Opinião: Congelar o efémero

Joana Martins Jacó
Organizadora Profissional Certificada
CEO da Mondom (serviços e consultoria em organização)
www.mondom.pt


Vivemos mais uma época festiva e de certeza que o leitor retratou momentos do seu domingo de Páscoa para mais tarde recordar. Tornou-se comum ouvir: “- Espera, vou tirar uma foto!” ou um simples “Sorri!” e, rapidamente, focamos a lente, com posse feita e permitimos um zoom que possibilite a melhor captura. Idealizamos o álbum ‘Páscoa 2022’, sentimo-nos mais confiantes, sabendo que mais um ano se passa, felizes por ter tudo organizado (será?).

Passam uns dias e, nessa semana, fotografamos um porta-velas numa loja de decoração (ambicionamos comprá-lo mais tarde em promoção), registamos o momento em que vemos os ecopontos a abarrotar (com o intuito de enviar um email para a Junta de Freguesia a alertar pelo sucedido) e pelo meio recebemos um sem número de imagens de conteúdo cómico, político e, às vezes, até sem grande conteúdo… que vão ficando armazenadas no nosso dispositivo móvel. Os dias passam e não há tempo para selecionar o que fica e o que será para apagar. A vida fotografa-se.

Nasci no início dos anos 80. As máquinas eram analógicas e para fotografar não precisavam de bateria ou cartões de memória. Os cinco sentidos auxiliavam o nosso cérebro a registar os momentos relevantes e os registos especiais, férias de Verão ou aniversários ficavam em 12 ou no máximo 24 frames de rolo de filme. O meu pai dizia que 36 já era arriscar imenso!
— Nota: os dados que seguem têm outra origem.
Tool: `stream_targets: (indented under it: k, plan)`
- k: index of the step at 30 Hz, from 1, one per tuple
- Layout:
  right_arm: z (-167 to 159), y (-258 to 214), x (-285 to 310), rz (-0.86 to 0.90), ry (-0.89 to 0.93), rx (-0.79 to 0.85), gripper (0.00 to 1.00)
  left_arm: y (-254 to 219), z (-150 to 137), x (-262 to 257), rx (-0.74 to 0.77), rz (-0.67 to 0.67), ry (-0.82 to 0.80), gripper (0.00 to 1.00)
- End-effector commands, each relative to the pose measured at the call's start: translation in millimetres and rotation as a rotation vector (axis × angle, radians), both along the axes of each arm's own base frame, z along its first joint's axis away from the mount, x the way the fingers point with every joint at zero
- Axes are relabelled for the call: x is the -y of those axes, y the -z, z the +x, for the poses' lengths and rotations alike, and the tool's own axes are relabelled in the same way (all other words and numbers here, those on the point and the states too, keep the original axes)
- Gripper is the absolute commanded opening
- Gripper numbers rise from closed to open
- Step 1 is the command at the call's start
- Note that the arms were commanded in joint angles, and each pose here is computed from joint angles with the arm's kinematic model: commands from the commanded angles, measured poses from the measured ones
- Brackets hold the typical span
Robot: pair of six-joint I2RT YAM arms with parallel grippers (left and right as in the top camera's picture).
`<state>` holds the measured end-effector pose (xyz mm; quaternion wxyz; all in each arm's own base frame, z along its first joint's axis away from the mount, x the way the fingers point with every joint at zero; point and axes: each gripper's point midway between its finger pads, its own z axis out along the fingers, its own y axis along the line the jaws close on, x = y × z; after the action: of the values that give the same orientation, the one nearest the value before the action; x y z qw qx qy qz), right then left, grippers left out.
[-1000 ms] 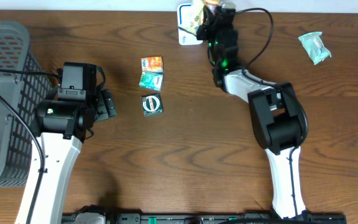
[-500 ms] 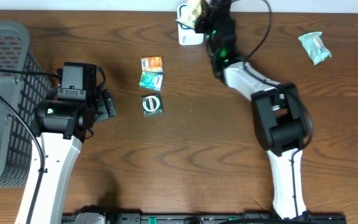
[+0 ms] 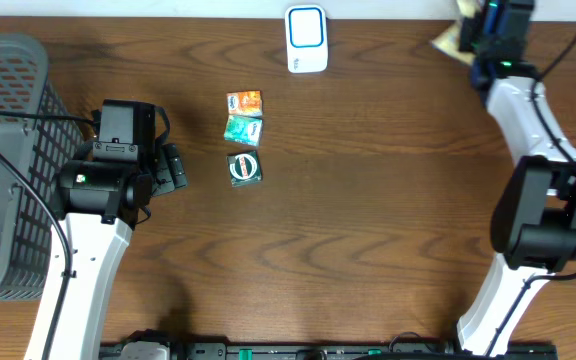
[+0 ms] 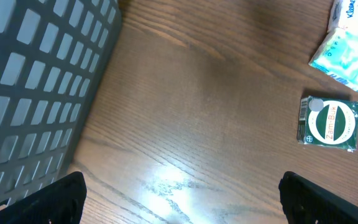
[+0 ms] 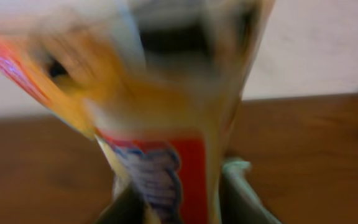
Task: Scan the item barcode
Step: 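Carry the bag to the top-right corner and release it, then reach the right gripper to the mint-green packet and grasp it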
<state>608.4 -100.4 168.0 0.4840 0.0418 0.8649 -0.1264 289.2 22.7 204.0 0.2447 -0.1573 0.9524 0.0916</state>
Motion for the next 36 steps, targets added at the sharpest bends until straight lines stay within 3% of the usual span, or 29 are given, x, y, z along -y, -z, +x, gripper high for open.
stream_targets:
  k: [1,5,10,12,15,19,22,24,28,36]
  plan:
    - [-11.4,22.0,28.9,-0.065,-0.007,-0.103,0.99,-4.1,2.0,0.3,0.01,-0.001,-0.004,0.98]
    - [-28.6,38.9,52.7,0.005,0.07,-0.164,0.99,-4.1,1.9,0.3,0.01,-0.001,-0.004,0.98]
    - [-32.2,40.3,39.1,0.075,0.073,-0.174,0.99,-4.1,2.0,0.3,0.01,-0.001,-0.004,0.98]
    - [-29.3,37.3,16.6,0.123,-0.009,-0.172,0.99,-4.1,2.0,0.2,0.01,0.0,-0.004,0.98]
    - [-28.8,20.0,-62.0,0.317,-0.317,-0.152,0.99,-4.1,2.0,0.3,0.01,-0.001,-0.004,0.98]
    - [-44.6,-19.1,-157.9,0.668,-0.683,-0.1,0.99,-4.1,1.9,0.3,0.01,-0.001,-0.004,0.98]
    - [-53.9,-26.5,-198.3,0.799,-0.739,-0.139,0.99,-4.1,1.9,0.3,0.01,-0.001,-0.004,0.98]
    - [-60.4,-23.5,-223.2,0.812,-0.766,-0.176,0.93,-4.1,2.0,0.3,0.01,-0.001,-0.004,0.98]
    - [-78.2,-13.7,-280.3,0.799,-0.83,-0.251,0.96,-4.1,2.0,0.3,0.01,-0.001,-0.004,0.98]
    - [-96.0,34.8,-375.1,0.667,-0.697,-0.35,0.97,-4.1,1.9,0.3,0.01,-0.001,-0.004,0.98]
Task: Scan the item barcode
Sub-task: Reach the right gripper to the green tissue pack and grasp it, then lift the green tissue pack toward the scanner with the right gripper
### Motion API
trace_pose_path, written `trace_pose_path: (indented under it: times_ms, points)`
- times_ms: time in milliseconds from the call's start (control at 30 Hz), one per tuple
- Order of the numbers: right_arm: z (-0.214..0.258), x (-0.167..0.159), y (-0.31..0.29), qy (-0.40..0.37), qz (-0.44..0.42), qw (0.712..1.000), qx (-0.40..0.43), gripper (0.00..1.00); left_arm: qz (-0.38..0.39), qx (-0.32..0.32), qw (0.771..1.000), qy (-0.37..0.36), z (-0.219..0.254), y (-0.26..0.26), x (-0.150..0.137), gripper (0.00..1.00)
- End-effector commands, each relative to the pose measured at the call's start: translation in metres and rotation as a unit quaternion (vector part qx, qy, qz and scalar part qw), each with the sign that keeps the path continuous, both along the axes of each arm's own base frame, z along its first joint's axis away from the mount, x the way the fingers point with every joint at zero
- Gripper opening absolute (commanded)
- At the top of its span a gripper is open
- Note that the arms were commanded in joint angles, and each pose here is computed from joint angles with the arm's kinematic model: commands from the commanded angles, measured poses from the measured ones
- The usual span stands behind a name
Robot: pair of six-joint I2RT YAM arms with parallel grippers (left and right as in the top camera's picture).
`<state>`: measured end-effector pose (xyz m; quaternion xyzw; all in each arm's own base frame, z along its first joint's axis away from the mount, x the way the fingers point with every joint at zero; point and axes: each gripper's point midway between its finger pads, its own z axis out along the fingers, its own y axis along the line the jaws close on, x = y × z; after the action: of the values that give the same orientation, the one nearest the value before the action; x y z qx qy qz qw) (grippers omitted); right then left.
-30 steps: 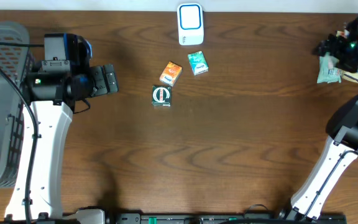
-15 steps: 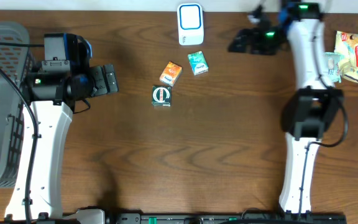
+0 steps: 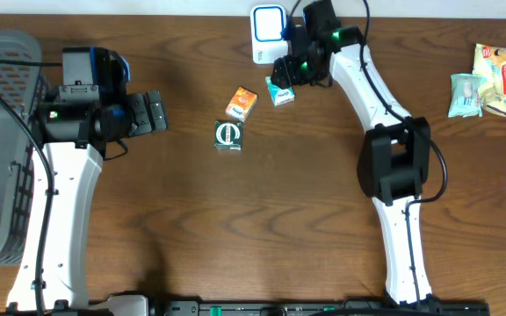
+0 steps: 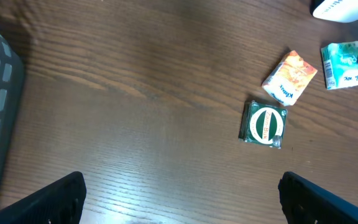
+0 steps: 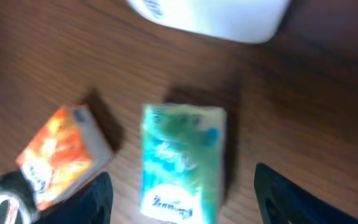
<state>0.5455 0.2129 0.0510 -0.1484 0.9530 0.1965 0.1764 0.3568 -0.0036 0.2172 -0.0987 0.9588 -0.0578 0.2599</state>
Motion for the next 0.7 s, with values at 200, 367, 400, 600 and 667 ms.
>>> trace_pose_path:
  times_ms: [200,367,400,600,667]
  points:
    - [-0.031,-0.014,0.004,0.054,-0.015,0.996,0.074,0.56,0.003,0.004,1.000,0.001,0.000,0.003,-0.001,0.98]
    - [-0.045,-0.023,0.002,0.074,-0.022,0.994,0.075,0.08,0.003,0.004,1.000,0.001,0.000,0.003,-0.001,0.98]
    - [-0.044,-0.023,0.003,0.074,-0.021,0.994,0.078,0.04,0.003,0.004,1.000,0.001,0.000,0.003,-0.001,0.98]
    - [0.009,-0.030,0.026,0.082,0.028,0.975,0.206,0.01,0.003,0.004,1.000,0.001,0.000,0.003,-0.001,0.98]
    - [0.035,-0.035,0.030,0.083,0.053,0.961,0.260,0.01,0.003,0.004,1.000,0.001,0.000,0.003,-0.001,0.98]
Isto porque, se por acaso queimássemos a fita (bastava deixar entrar luz dentro do rolo), perdíamos as férias (que é como quem diz, ficávamos sem um único registo, ficaria tudo castanho, ou mesmo negro. Película queimada).

Eram necessárias mãos capazes de obter uma boa focagem e um olhar certeiro que enquadrasse o momento na área limitada pela lente, mas quem o conseguisse ficava com uma recordação mágica em mãos, durante largas dezenas de anos. Sempre ouvi dizer que uma fotografia tem uma centena de anos de vida, mas acredito que há papéis fotográficos que perdurem no tempo por mais anos.

Durante uma semana, a loja de fotografia revelava as nossas palhaçadas das férias, que é como quem diz, tirava os nossos momentos especiais de um rolinho para um álbum cheio de boas recordações. O tempo era outro, passava mais devagar e estava tudo bem com isso. Fotografava-se, revelava-se e guardava-se. Fazia-se acontecer.

Estamos em pleno século XXI e é fácil fotografar, editar e imprimir o que fotografamos. Podemos fazê-lo à posteriori ou mesmo no próprio dia. Mas será que, no meio de tanto conteúdo visual que tem o nosso telemóvel, aquele que mais capta o nosso quotidiano, temos esses conteúdos selecionados? Será que os passamos religiosamente para uma pastinha e, de tempos a tempos, decidimos imprimir os momentos registados para mais tarde recordar? Eu, organizadora profissional, me confesso. Sempre organizei, mas nem sempre imprimia e, no último ano, perdi o conteúdo da última década em família. Tire uns minutos por dia para limpar o que fica e imprima regularmente o que tem. Daqui a um tempo ficará feliz por isso!